TASK ITEM:
For the word "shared", return each line of the data in which it occurs.

── THE DATA ──

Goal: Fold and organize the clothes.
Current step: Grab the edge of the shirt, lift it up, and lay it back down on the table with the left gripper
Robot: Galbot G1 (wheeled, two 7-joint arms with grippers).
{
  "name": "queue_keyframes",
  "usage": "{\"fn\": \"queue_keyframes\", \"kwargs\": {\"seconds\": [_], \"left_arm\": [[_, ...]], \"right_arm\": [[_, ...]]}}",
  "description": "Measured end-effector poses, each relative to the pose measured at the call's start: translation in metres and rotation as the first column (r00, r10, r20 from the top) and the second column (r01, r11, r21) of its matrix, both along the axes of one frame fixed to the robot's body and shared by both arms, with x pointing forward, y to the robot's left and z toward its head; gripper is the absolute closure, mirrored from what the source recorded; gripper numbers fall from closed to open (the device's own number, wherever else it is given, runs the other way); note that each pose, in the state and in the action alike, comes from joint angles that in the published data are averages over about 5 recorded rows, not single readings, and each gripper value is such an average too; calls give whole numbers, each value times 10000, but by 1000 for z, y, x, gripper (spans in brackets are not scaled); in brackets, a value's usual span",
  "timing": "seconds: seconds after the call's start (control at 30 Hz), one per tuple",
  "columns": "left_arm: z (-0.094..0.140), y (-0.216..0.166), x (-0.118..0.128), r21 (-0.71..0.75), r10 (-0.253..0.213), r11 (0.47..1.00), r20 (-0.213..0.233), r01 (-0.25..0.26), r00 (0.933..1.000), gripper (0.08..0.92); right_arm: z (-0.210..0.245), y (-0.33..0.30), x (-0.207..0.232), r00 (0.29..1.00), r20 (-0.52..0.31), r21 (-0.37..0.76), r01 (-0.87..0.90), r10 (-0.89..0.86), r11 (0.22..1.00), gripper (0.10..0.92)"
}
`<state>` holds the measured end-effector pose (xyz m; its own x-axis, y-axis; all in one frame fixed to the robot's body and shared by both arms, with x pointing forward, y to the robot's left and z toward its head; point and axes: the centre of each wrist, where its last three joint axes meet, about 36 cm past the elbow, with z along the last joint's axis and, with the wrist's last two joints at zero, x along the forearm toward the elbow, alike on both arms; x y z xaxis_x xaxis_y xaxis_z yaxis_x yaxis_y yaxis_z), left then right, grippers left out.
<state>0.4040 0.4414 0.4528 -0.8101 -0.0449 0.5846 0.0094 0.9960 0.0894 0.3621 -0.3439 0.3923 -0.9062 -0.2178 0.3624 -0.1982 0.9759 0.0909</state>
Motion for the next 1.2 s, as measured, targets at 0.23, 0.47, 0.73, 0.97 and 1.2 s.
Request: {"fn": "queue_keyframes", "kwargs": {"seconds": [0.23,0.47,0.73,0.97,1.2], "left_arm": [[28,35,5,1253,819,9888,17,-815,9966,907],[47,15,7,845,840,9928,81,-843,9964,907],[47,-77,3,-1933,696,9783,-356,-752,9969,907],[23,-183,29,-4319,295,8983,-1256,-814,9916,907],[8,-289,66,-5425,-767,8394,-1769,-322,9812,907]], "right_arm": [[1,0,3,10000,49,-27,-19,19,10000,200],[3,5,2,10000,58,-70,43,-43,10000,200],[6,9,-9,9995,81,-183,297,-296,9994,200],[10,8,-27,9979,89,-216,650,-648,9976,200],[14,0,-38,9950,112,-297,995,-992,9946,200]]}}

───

YOUR SOLUTION:
  "description": "Measured end-effector poses, each relative to the pose measured at the call's start: translation in metres and rotation as the first column (r00, r10, r20 from the top) and the second column (r01, r11, r21) of its matrix, both along the axes of one frame fixed to the robot's body and shared by both arms, with x pointing forward, y to the robot's left and z toward its head; gripper is the absolute closure, mirrored from what the source recorded; gripper numbers fall from closed to open (the device's own number, wherever else it is given, runs the other way); note that each pose, in the state and in the action alike, comes from joint angles that in the published data are averages over about 5 recorded rows, not single readings, and each gripper value is such an average too; calls give whole numbers, each value times 10000, but by 1000 for z, y, x, gripper (spans in brackets are not scaled); in brackets, a value's usual span",
`<state>` holds the measured end-effector pose (xyz m; its own x-axis, y-axis; all in one frame fixed to the robot's body and shared by both arms, with x pointing forward, y to the robot's left and z toward its head; point and axes: the centre of each wrist, where its last three joint axes meet, about 36 cm past the elbow, with z along the last joint's axis and, with the wrist's last two joints at zero, x along the forearm toward the elbow, alike on both arms; x y z xaxis_x xaxis_y xaxis_z yaxis_x yaxis_y yaxis_z), left then right, grippers left out.

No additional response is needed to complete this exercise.